Like the rest of America, Parker County residents are prone to being overweight, with some 66 percent estimated to be either overweight or obese.
“We need to focus on obesity because it’s linked to everything we’re ranking high in,” he said, “like heart disease, stroke, hypertension and cancer.”
“Our group published a couple papers in the last year or so that show that diet and physical activity are related to changing areas of the DNA that turn on or turn off cancer genes,” he said.
“So, things improve and these areas are less affected. We could turn off genes based on lifestyle issues, such as diet and exercise. It’s a big growing area of research where we’ve collaborated with our colleagues at Tufts University in Boston.”
Heart disease, cancer and chronic lower respiratory disease claimed the most lives in Parker County in 2009, with the death rates from heart disease and cancer approximately two-and a-half times greater than those from the latter.
Parker County residents had a higher incidence of lung/bronchus, colorectal and breast cancer in 2009 than those living in the state or nation, he said, and those types of cancers claimed the most lives.

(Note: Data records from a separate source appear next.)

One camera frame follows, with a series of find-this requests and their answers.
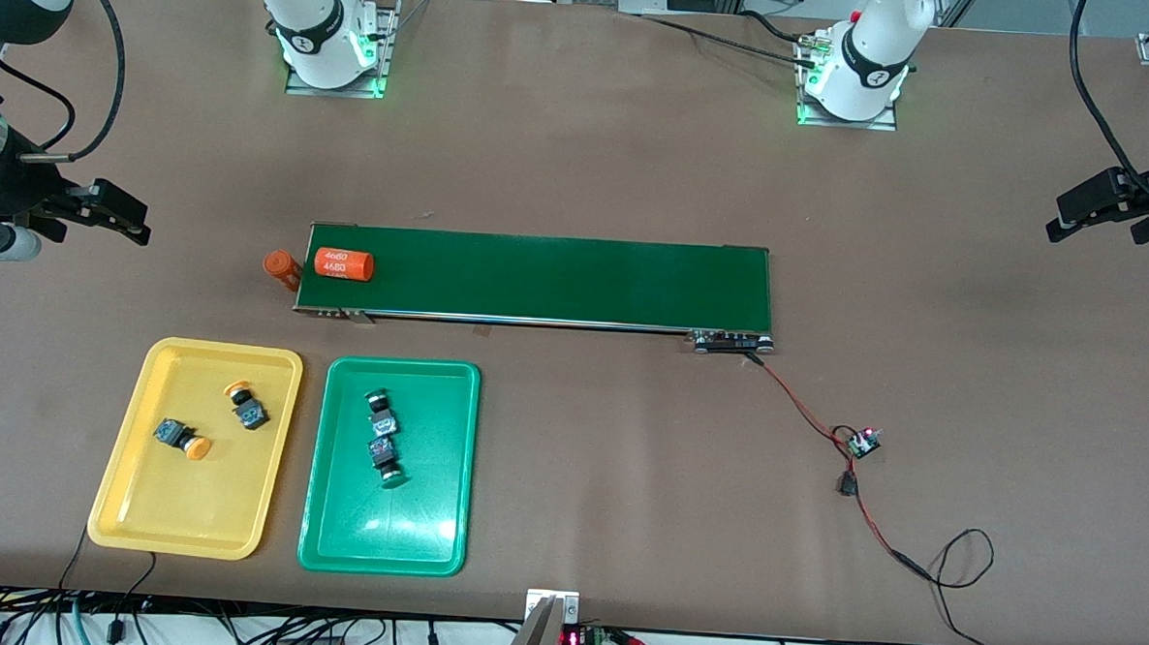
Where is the orange 4680 battery cylinder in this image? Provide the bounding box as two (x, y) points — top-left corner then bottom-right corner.
(314, 246), (376, 283)
(262, 249), (304, 292)

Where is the yellow mushroom push button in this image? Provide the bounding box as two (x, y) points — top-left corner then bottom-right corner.
(221, 378), (272, 433)
(151, 417), (214, 463)

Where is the green mushroom push button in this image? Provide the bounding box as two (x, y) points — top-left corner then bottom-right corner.
(363, 388), (404, 442)
(365, 434), (412, 491)

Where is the yellow plastic tray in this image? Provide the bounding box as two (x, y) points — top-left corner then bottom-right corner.
(86, 333), (305, 564)

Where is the green plastic tray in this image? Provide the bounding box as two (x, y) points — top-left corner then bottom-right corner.
(296, 353), (482, 579)

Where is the green conveyor belt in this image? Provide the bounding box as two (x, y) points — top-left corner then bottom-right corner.
(291, 220), (782, 358)

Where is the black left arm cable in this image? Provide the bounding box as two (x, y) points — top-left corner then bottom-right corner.
(1063, 0), (1149, 205)

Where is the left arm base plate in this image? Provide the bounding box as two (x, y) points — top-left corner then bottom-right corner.
(794, 30), (904, 132)

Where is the red black wire pair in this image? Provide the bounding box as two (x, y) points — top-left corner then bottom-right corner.
(736, 353), (945, 583)

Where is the thin black looped cable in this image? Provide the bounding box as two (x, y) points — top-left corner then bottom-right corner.
(921, 525), (1022, 645)

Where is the black cable with plug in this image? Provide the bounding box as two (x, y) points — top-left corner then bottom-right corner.
(107, 549), (160, 645)

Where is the black base power cable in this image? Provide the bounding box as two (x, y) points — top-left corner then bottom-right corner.
(637, 12), (822, 71)

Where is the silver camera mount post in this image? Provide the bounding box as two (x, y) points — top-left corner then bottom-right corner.
(499, 587), (581, 645)

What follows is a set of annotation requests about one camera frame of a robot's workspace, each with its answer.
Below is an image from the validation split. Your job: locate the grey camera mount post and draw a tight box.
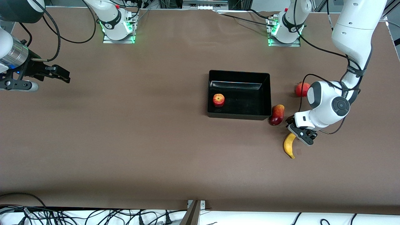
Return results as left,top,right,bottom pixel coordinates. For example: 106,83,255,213
180,199,207,225

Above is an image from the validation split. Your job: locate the tangled black cable bundle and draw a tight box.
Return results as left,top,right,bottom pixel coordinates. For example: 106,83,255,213
0,205,177,225

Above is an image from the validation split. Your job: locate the red yellow apple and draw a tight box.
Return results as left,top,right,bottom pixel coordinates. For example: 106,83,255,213
213,93,225,108

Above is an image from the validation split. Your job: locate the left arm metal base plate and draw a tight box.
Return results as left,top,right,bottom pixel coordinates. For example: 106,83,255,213
267,14,302,47

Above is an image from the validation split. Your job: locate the aluminium frame profile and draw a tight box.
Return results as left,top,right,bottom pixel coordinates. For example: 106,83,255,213
380,0,400,23

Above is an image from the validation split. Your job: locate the yellow banana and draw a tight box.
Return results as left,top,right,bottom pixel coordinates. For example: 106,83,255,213
283,132,297,159

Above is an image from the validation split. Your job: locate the red mango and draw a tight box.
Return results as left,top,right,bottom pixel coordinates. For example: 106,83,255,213
269,104,285,126

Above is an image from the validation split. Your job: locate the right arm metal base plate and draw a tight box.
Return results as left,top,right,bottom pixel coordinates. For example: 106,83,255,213
102,14,138,44

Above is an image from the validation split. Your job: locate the black plastic box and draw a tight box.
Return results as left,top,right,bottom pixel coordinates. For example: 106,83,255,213
207,70,272,121

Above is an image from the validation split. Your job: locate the black arc cable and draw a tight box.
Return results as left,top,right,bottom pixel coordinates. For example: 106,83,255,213
0,192,47,208

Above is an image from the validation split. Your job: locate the black base power cable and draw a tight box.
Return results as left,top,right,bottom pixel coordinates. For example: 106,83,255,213
216,9,276,27

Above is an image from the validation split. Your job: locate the grey power strip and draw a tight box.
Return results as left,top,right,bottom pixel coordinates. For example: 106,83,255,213
182,0,229,10

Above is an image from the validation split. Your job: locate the black right arm loop cable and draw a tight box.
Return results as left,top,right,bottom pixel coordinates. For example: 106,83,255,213
41,0,97,44

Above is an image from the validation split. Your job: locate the red pomegranate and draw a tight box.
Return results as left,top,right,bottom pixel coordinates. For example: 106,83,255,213
295,82,311,98

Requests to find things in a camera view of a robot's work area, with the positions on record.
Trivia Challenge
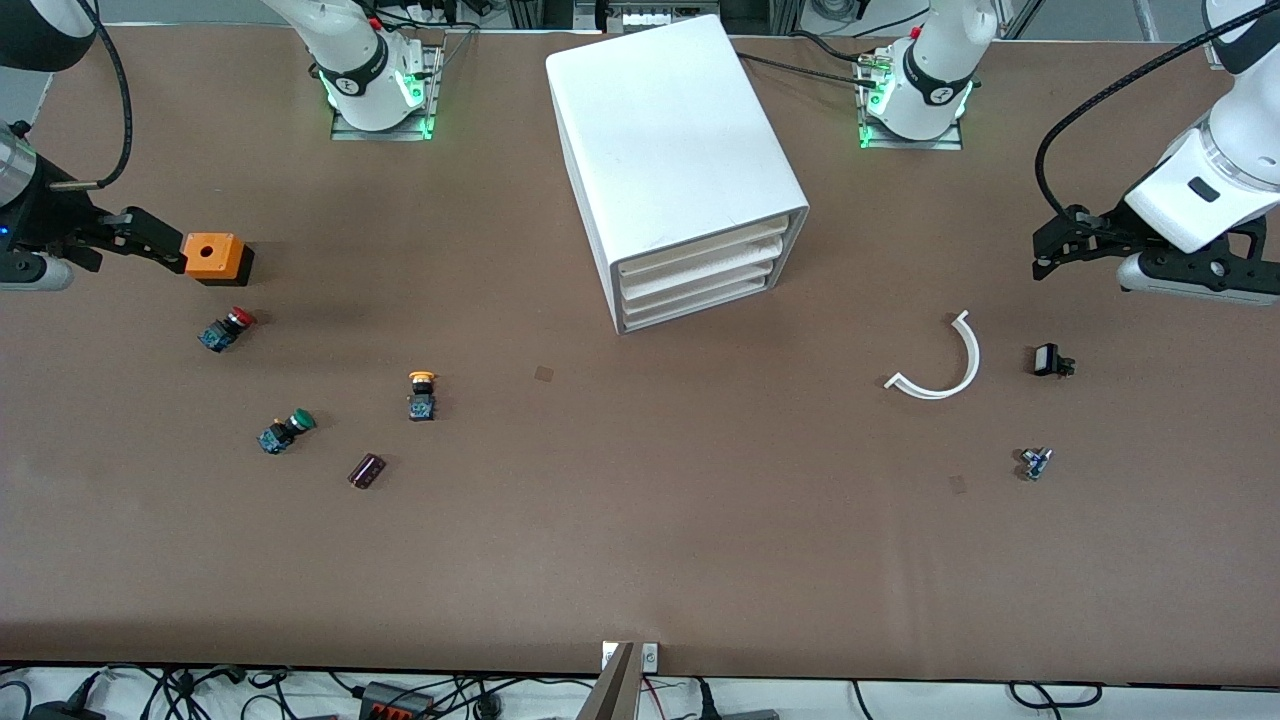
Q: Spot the white plastic drawer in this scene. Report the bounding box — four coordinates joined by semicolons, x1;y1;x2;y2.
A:
619;238;789;300
623;276;773;333
621;258;781;316
616;213;807;281

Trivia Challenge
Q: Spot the white drawer cabinet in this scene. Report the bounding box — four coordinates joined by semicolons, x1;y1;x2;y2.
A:
545;13;811;336

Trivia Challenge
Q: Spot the orange box with hole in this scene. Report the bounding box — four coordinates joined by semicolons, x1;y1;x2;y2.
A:
182;233;255;288

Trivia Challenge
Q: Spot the white curved plastic strip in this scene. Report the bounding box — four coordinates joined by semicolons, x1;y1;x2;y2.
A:
883;309;982;402

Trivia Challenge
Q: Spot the black orange power strip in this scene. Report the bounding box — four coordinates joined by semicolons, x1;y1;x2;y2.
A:
358;681;438;720

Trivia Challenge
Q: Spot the red push button switch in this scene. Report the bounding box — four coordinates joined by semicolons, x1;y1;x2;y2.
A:
197;307;258;354

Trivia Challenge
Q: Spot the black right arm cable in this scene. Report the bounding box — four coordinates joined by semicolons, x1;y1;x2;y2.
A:
48;0;135;192

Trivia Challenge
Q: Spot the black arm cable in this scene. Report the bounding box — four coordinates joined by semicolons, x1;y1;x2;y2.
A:
48;0;135;192
1034;0;1280;219

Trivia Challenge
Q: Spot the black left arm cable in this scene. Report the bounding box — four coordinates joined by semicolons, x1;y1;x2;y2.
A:
1034;0;1280;219

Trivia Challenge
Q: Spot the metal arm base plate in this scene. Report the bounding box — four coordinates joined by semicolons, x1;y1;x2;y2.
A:
857;52;965;153
329;40;444;143

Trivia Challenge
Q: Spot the green push button switch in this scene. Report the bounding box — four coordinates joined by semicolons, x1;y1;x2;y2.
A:
257;407;318;457

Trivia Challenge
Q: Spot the black cable on table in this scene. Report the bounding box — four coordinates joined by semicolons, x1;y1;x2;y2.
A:
738;30;881;81

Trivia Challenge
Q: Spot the aluminium frame rail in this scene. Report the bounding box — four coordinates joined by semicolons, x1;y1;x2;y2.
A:
504;0;807;37

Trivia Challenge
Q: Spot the black looped floor cable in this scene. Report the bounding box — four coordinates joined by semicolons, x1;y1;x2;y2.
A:
1006;680;1107;713

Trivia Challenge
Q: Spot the white metal bracket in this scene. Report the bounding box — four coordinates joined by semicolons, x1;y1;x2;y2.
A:
600;641;661;673

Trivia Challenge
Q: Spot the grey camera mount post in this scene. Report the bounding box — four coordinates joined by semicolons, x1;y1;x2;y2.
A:
574;641;642;720

Mortality due to lung/bronchus cancer was higher than state and national rates and the leading cause of cancer death across all regions, according to the report.
Chlamydia, a sexually transmitted disease, was the most common communicable disease in the county in 2008.
In addition to presenting a summary of the findings, Cardarelli noted other highlights.
Preventing strokes should be a priority, he said.
“Something that stuck out for me was that our rates for stroke were higher than the Texas and U.S. rates,” he said, “The number one risk factor for stroke is hypertension, but what leads to hypertension are a lot of things that are preventable and modifiable.”
Areas where Parker County already exceeds Healthy People 2020 goals are in cervical cancer deaths, cases of AIDS and binge alcohol use, he said.
Cardarelli said cancer issues stood out more than anything else, and the county should focus its resources on cancer and heart disease.
Keeping people healthy is the most effective way to reduce health care costs, he said.
The doctor concluded with examples of community health programs that have been successful across the country.
Residents can find the complete report, Parker County Health Report, Texas 2012, at www.hsc.unt.edu/research/tpi/pcrc/researchactivities.cfm.